В тот день, когда Яника Антонович получил дворянское звание и землю, капитан Сима Рунич из Сентамаша попросил в дворцовой канцелярии разрешение на выезд для себя, своей семьи и еще для семидесяти трех душ. Капитан Георг Голуб — для себя, для семьи и еще для пятидесяти душ, а также для своего лейтенанта, Бодерлицы. Для всех — mit Familien! И для лейтенантов Брановацкого и Тешича. А для обеспечения благосклонности (captatio benevolentiae) приложил бочонок карловацкого вермута и бочонок карловацкого розового.

Вышеупомянутый фендрик Йоцич хотел даже со своими людьми унести из церкви потиры и епитрахили.
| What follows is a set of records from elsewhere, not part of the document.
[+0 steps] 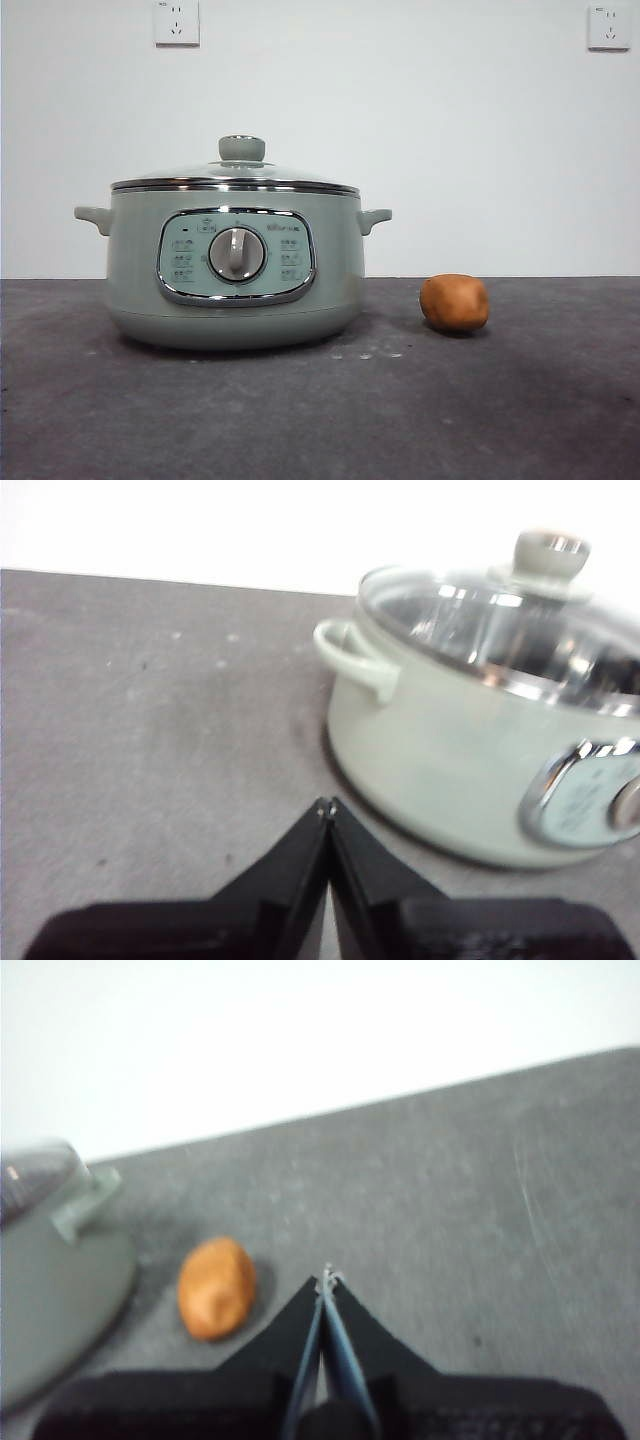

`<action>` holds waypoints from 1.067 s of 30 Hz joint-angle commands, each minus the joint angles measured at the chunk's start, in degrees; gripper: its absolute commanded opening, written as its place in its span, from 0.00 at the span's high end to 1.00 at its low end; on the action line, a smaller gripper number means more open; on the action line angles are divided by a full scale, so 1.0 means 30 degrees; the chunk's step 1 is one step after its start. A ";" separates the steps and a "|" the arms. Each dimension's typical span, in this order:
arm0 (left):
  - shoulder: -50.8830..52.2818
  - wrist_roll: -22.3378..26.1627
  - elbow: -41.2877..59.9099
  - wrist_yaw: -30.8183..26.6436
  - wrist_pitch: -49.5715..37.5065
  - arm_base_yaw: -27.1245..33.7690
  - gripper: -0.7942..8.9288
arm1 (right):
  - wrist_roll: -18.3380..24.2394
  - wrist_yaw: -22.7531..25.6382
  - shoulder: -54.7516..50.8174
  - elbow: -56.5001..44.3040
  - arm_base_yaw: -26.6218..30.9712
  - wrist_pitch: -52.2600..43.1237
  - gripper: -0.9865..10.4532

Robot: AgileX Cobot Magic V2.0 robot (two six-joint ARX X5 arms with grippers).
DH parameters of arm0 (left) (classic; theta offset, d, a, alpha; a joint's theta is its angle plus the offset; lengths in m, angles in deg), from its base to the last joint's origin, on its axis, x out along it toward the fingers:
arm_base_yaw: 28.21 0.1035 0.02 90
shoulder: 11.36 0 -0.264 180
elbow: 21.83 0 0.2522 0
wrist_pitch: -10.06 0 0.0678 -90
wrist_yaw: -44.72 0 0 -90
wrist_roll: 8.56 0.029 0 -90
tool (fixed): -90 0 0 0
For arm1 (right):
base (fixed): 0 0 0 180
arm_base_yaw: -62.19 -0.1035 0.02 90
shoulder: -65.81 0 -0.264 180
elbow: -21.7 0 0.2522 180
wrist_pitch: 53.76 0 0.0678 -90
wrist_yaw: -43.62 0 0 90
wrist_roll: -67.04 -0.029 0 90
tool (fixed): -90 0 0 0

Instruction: Pick up the potato,open the lid,put the potato in the pot,close the lid

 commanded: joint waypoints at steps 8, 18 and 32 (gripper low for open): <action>-0.2783 -0.0940 -0.3978 0.1596 0.1530 -0.0044 0.92 | -0.0277 -0.2011 0.3490 0.5282 -0.0007 0.1457 0.92; -0.6251 -0.0051 -0.9187 0.4386 0.5078 -0.0044 0.92 | 0.3563 -0.4167 0.9165 1.2429 -0.0007 0.7599 0.92; -0.8043 0.2004 -1.2247 0.4371 0.8896 -0.0044 0.92 | 0.4969 -0.4991 1.2276 1.5861 -0.0022 1.0877 0.92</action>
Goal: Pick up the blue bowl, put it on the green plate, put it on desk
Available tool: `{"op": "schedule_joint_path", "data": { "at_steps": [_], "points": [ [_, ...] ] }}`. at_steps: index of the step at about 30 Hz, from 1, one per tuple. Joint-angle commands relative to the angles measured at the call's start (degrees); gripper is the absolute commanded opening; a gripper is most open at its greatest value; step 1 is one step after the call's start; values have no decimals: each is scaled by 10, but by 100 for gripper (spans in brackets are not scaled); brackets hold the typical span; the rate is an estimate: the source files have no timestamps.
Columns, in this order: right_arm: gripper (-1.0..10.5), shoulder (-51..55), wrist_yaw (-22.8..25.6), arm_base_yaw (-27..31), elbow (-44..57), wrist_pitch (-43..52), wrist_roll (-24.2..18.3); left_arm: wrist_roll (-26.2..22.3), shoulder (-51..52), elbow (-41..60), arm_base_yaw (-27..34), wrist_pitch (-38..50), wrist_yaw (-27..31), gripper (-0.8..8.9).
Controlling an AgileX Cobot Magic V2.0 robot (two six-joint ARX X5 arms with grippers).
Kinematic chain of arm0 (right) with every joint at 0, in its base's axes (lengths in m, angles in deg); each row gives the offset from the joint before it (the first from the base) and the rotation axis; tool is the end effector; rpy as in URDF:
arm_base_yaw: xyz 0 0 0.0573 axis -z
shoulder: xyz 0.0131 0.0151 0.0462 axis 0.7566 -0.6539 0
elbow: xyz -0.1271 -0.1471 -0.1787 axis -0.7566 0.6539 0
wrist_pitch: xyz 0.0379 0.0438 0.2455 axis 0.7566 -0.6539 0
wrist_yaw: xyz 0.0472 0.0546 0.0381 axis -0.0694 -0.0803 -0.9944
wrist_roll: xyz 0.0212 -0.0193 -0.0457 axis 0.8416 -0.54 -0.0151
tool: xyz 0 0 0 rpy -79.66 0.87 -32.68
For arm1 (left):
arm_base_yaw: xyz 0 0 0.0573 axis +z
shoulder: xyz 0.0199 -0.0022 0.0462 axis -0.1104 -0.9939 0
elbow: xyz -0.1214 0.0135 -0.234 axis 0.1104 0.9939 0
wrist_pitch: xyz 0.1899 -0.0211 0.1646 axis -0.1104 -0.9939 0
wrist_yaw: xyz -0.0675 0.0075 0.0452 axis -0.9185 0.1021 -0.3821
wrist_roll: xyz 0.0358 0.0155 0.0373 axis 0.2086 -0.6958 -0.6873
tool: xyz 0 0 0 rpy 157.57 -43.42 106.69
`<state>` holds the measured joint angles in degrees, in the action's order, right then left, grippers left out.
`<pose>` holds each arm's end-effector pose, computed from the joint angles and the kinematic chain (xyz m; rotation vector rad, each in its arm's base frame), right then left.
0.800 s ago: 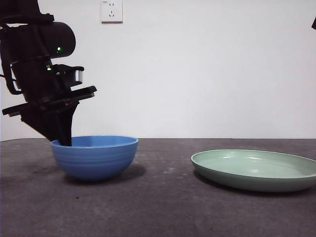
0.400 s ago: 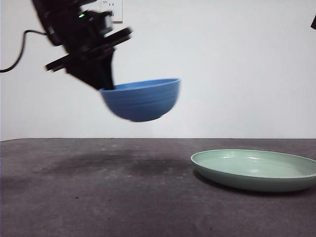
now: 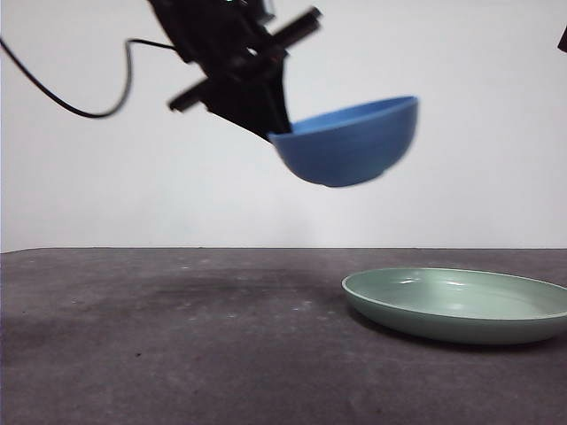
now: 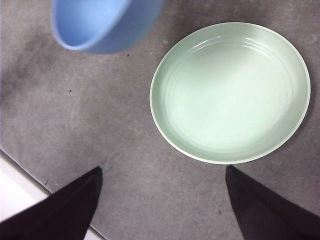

И принялся снимать колокола, заявив:

— У меня есть паспорт для переселения, стало быть надобно переселять и церковь. Ибо церковь — это люди, — кричал он, — а не стены, где мы служили богу!

Этот призыв подхватили потом по всем селам Потисья, где переселяющиеся одержали верх, и шуму вокруг этого было немало.

Прибывший из Вены в Варадин Энгельсгофен знал сербов лучше, чем Гарсули, который, начав свой жизненный путь на острове Корфу, добрался до Вены. Безумие переселения, охватившее в тот год Поморишье, Темишварский Банат и Бачку, вовсе не было ни новым, ни скоропреходящим. Сербы легко забывали несправедливость и обиды, но помнили ласковое слово, помощь, человечность и нелицеприятие. За добро этот народ платил необычайной благодарностью, особенно если оно исходило от иностранца.

Сербы, как прежде, так и сейчас, когда они начали переселяться в Россию, не переставали писать Марии Терезии, пытаясь образумить сильных и могучих мира сего. Писали они и Леопольду I:

«Не успели мы еще утереть слезы по недавно убитым сыновьям и братьям нашим, павшим за Австрию, а от нас требуют уже новых мертвецов, и всех нас опять ждет горе да убогая старость».

Исаковичи вовсе не первыми надумали переселяться.

Павел еще четыре года тому назад слышал, что хлопочут о переселении сирмийские гусары Атанас Рашкович и младший сын вице-дуктора Монастерлии Иосиф.

Но те, кто переселялся, и в России требовали отвести им Новую Сербию! Устроить судьбу народа на отведенной им территории!

Покуда Павел ждал Трифуна, через Токай непрерывно шли переселенцы. Кое-кого Павел знал, о некоторых только слышал, но суматоха в ту осень была превеликая.

Первый сбор переселенцев был два года назад в Бечее.

Старосты и выборные переселенцы еще тогда, в сентябре, два года назад, кричали, что хотят остаться на своей земле, потому что невозможно им бросить хозяйство, сколоченное после стольких лет и с такими муками. И они отказываются идти на земли гершафта!

Не одни только простые солдаты кричали да жаловались.

Жаловались и офицеры, еще задолго до Исаковичей.

Все, что с ними делают, великое несчастие! Никогда не ожидали они ничего подобного от венского двора. Их деды, отцы, братья проливали кровь, не щадили живота своего и за эти земли, где они сейчас осели, заплатили своей кровью в десять крат.

«Нам не ведомо, — писали они Марии Терезии, — в чем мы провинились, какое предательство совершили, какой позор или бесчестие императрице нанесли».